Click on the chart to enlarge it. As the weight of the Ocean evidence implied, prices collapse over the next 4 days and eventually exceed the Weekly lower boundary (dashed red line), and NMC2 as well as the NMM ROC oscillator both exceed their respective lower boundaries.
With more that 30 cents ($1,500) of profit in 5 days (assuming the conservative dual time frame entry after the gap opening), taking profits on these extreme readings would be a logical choice.
Roughly two weeks later (early June), prices rise enough to generate another daily ZeroHit setup and entry, occurring with the added confidence of extreme resistance due to prices coming back to both the daily and weekly NMA moving averages (see the large circled arrow).

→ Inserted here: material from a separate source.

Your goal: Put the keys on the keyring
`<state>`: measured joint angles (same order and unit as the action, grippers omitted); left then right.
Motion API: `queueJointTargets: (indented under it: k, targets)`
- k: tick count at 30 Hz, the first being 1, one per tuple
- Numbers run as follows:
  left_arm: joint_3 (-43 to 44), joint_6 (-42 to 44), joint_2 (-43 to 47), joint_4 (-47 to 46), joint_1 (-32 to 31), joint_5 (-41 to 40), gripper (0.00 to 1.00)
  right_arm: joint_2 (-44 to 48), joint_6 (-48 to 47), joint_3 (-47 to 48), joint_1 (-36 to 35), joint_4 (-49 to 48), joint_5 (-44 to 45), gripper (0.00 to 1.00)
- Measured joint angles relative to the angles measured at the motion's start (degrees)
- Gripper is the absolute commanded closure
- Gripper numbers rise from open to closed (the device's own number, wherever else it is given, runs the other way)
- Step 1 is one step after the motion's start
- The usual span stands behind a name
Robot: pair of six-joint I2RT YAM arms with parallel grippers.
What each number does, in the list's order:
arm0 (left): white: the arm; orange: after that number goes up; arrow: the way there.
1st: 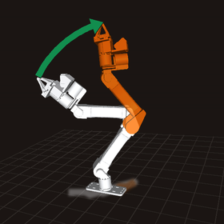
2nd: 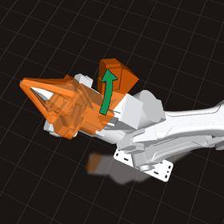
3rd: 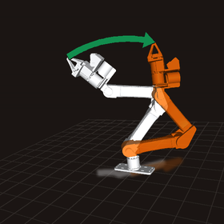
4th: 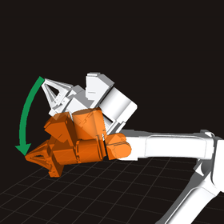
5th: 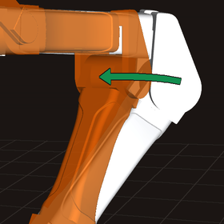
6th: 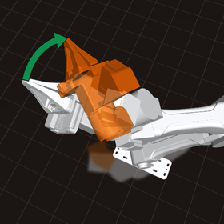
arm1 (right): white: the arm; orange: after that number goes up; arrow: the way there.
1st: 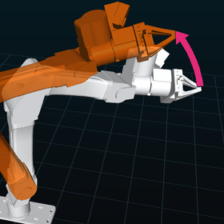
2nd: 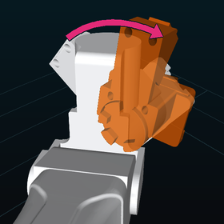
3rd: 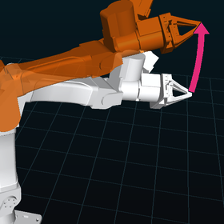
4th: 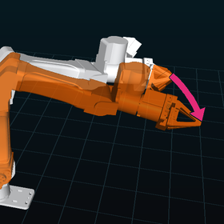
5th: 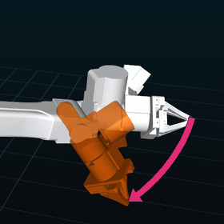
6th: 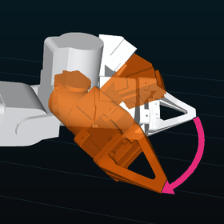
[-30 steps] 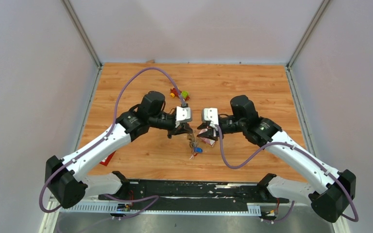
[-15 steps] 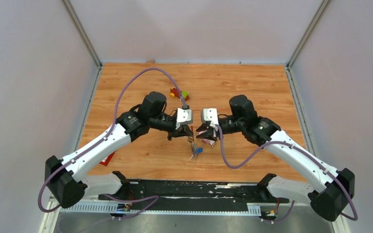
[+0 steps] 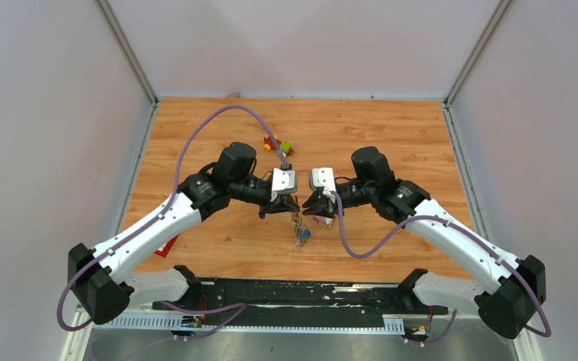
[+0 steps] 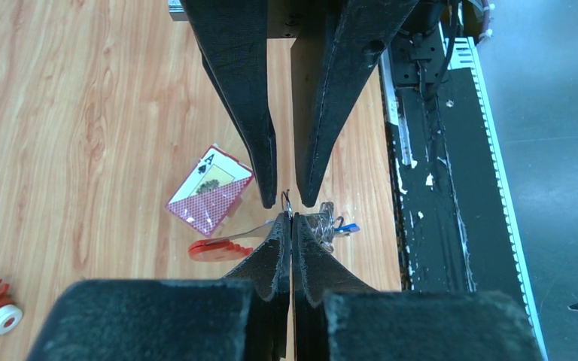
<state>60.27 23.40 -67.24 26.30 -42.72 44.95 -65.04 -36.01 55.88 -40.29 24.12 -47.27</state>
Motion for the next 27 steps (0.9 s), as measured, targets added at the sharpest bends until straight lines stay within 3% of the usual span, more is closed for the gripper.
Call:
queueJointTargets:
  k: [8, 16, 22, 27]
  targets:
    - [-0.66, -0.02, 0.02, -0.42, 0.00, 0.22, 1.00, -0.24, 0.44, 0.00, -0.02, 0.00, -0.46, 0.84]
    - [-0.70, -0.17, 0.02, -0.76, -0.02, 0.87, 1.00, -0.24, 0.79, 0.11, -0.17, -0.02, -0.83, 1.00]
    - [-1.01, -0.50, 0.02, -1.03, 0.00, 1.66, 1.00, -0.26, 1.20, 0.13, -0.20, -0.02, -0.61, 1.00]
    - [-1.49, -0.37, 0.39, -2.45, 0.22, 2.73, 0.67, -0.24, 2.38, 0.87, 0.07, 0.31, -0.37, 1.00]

Additionally, the bar generating the ZeroHit also generates a hidden Add On trade (taught in the Ocean workshop), which allows an entry prior to the traditional ZeroHit entry the next day.
Assuming that only the ZeroHit setup was used for entry, and that the Fast NMA was used as a trailing stop (close only), this second individual position has generated more than 60 cents ($3,000) of profit and is still open (as of July 26, 2004).
Therefore once again, by being patient and demanding ideal trade setups, these two individual trades have generated more than $4,500 of profit on a market with a roughly $1,200 margin, which is more that a 350% return on required margin in a relatively short period of time.
Note that this analysis does not include an additional contract that could have been placed using the hidden Add On trade taught in the workshop.
Had that trade been invoked, an additional 73+ cents ($3,650) of profit would have accrued in the past two months for a total of $1,500 + $3,000 + $3,650 = $8,150, requiring that only 2 contracts (less than $2,400 in total margin) be held throughout the decline!
Again, no guarantees, but with patience and some thought and effort this style of trading is possible.